TRY IT: From the entries below, copy out all lines holding "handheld".
[RECORDS SUPPLIED Boundary: Start]
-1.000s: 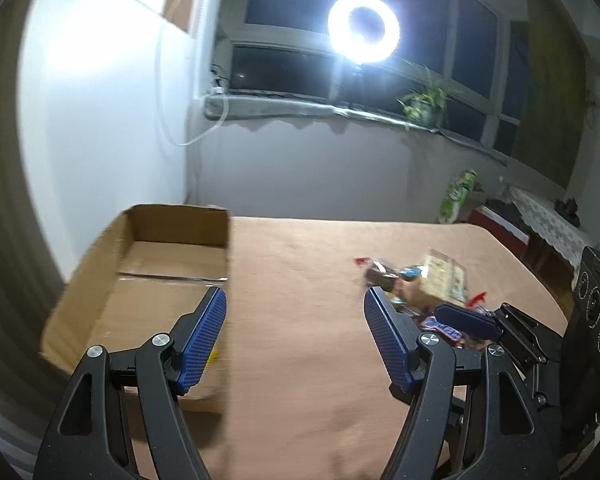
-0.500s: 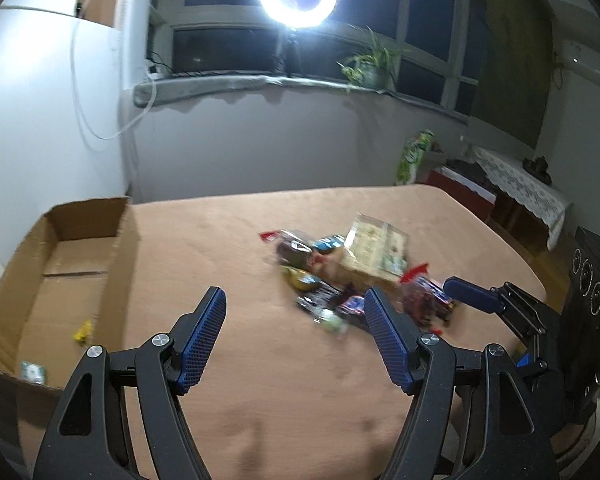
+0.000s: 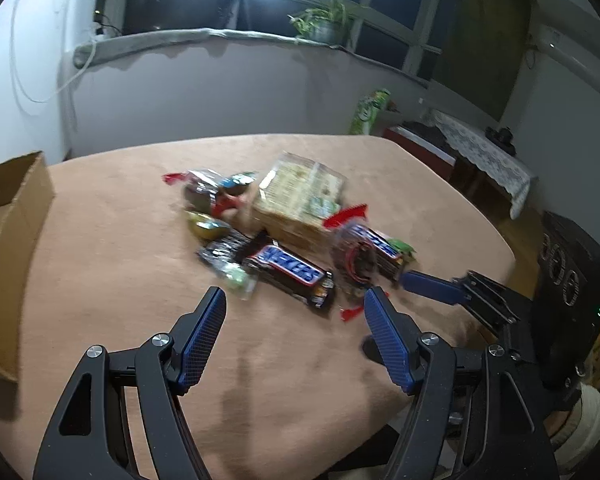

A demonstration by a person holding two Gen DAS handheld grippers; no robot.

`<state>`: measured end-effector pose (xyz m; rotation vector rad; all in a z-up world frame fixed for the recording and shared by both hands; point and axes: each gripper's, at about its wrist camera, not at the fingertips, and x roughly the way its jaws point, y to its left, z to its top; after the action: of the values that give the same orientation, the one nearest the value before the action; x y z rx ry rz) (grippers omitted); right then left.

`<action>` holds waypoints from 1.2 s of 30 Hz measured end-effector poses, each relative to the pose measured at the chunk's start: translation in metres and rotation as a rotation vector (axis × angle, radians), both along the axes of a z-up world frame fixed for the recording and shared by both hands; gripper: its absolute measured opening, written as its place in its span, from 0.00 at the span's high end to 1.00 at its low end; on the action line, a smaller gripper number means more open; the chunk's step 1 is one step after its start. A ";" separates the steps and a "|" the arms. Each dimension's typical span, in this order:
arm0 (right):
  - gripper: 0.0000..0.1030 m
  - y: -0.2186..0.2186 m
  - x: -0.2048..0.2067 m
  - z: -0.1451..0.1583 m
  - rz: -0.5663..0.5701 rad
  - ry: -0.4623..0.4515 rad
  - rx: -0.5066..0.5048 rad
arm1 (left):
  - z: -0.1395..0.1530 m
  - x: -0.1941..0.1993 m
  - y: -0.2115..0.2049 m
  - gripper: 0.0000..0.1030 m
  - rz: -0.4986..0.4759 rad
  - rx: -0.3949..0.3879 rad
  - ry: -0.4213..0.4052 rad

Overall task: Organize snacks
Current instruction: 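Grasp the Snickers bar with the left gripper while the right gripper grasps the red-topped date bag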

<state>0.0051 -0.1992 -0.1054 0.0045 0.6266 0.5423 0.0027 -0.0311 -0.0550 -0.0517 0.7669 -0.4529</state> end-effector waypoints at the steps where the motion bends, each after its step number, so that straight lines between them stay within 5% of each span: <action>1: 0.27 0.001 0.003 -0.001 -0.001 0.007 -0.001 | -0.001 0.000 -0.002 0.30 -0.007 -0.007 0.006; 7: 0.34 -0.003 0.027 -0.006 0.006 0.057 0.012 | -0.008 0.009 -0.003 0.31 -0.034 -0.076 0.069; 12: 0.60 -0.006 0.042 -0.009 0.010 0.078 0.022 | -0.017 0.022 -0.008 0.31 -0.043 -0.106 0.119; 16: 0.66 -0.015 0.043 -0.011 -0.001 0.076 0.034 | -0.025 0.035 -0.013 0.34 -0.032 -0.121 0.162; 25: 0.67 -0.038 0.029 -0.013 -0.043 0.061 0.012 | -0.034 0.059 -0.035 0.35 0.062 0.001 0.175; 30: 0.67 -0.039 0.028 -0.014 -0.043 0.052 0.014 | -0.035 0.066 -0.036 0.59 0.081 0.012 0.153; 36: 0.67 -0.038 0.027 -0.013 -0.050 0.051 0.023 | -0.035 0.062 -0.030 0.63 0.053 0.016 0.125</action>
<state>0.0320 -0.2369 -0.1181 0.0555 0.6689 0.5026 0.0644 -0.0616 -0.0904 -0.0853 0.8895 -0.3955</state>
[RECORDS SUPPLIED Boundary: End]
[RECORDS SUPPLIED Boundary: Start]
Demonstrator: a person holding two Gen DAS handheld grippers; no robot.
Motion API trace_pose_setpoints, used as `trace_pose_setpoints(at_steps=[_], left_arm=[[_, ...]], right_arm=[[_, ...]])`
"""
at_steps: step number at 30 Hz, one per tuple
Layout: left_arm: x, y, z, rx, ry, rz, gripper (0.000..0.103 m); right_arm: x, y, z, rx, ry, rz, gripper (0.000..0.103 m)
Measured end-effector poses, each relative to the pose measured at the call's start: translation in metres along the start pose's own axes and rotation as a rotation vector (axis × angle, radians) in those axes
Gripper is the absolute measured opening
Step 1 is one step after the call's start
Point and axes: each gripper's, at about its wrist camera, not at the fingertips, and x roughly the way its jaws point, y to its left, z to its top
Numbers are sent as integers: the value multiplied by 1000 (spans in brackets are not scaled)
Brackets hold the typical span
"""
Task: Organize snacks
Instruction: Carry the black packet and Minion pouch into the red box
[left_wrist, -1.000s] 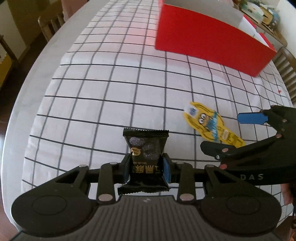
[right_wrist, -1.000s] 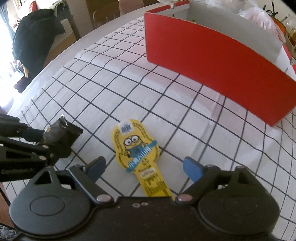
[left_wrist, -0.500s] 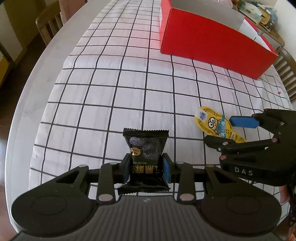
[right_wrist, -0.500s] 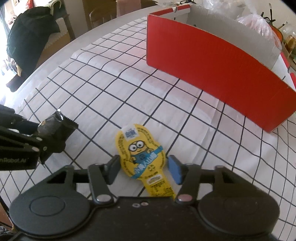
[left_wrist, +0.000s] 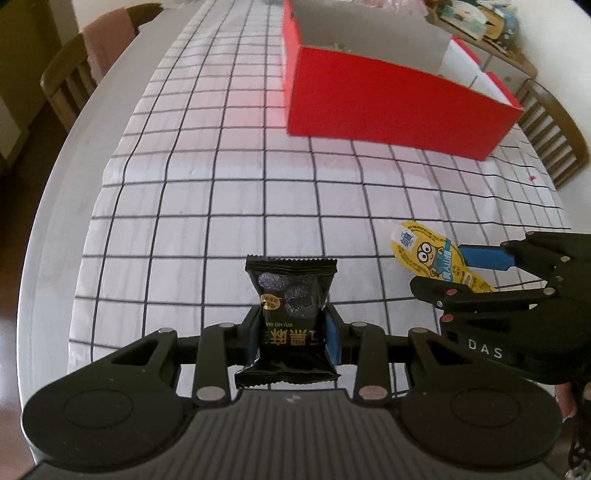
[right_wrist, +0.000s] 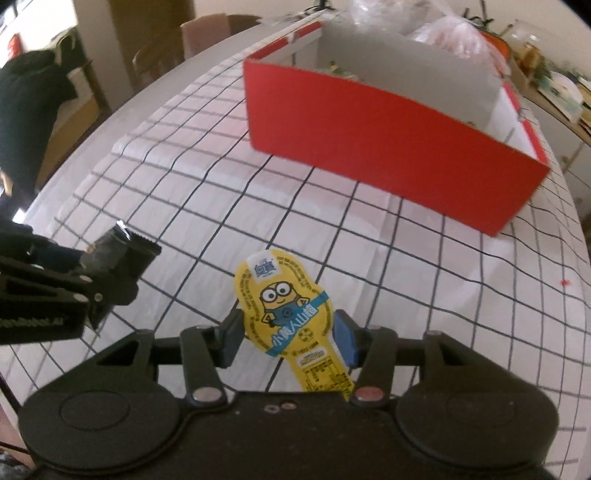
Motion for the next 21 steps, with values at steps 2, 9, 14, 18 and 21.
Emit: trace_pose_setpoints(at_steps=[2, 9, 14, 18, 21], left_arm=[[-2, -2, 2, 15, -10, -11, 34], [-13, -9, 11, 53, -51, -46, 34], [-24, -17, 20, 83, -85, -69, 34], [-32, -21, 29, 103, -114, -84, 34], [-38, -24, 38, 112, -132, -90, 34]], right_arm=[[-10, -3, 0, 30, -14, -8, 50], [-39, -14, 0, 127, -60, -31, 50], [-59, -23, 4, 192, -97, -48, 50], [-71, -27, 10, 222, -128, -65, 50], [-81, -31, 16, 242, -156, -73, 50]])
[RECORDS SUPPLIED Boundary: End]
RESULT:
A demonstration by a person holding two Gen DAS handheld grippers; no robot.
Demonstrator: a person holding two Gen DAS handheld grippers; no robot.

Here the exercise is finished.